Ingestion Pattern for Graph Database

urn:js:virtue:aspire:pattern:.

TL;DR

Ingestion patterns for ingestion into graph databases.

Instructions

(With no reporting requirements we recommend Pattern 1. We will be building the history for the data over the time and hence if there are any reporting requirements we can build the PL in the future)
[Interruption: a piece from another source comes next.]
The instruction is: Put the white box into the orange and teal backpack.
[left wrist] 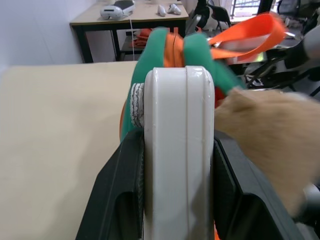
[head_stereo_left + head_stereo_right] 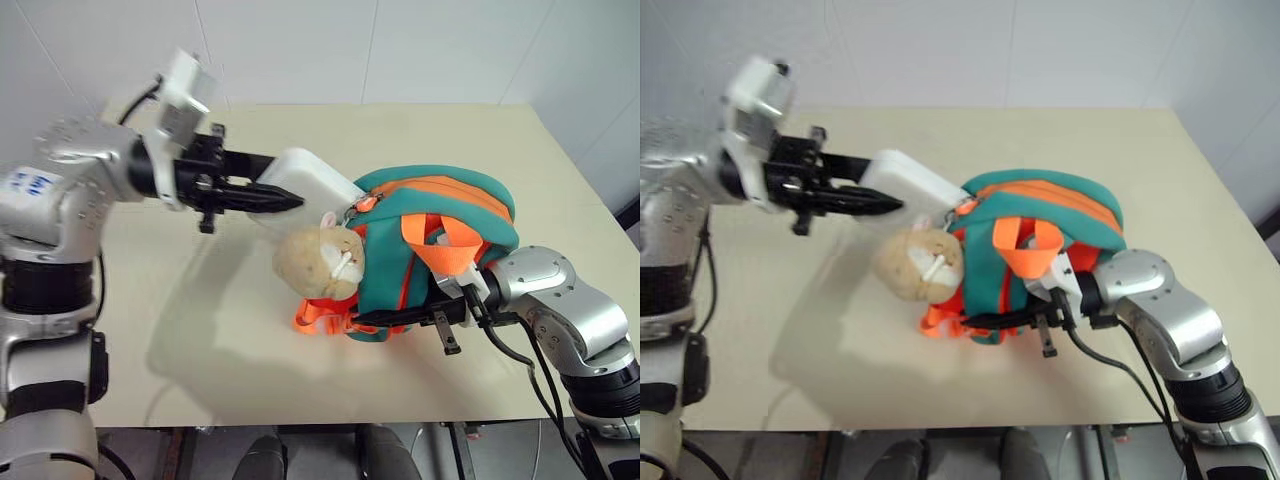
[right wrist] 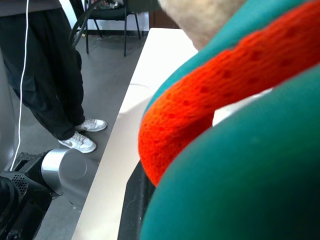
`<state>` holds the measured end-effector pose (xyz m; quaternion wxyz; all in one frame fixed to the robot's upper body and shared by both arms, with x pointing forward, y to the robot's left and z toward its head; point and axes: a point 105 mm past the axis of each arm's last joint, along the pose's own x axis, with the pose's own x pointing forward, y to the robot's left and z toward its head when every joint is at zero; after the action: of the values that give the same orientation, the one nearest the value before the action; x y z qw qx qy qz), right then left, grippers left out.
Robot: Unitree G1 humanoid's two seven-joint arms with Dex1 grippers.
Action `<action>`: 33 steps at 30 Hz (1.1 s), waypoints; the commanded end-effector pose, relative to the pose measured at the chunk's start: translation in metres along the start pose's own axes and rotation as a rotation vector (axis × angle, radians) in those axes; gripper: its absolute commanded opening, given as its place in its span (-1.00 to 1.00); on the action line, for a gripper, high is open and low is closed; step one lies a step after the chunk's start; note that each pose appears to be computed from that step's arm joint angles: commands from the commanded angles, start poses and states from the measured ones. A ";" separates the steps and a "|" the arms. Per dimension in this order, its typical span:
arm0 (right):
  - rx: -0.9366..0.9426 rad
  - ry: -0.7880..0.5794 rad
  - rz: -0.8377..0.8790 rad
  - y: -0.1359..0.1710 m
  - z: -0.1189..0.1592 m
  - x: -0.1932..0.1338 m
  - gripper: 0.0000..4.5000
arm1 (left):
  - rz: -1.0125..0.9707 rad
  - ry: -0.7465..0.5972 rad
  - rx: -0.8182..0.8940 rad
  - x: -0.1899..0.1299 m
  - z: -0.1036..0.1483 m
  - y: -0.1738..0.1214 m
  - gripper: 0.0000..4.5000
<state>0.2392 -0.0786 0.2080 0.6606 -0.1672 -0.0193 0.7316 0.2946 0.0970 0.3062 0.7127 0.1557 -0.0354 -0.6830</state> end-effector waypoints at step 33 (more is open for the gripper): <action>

Pattern 1 - Persist the data into Snowflake RDV/BDV Schemas

Load the data from the proposed MVP sources (Snowflake, Mazel, Microstrategy) into RDV without any transformation
Cleansing/DQ or Transformation to be done in BDV
Extract the data from RDV/BDV layer into Raw S3 bucket and push it to Tiger Graph

Pattern 2 - Persist the data into Snowflake RDV/BDV/PL Schemas

Load the data from the proposed MVP sources (Snowflake, Mazel, Microstrategy) into RDV without any transformation
Cleansing/DQ or Transformation to be done in BDV
Make the output available in PL layer in the form of Facts and Dimensions. Currently there are no requirements
Extract the data from PL layer into Raw S3 bucket and push it to Tiger Graph

Appendix

Sample Architecture

alt text

Summary

The Solution Architecture above has been designed for the Data Lineage MVP in accordance with the Principles listed previously. Data Lineage meta-data will be provided by 3 sources (initial MVP only) i.e. Snowflake, Maazel and Microstrategy. Files extracts in different formats are provided to a Raw S3 Bucket. The data is then ingested into Aspire, where the 3 different formats are cleaned and transformed into a consistent dataset and made available in the Snowflake database. Data to support the specific Data Lineage Use Case is then extracted to S3 to be ingested into the Graph DB for analysis and querying. The Graph DB in this Use Case is a managed service from Tiger Graph.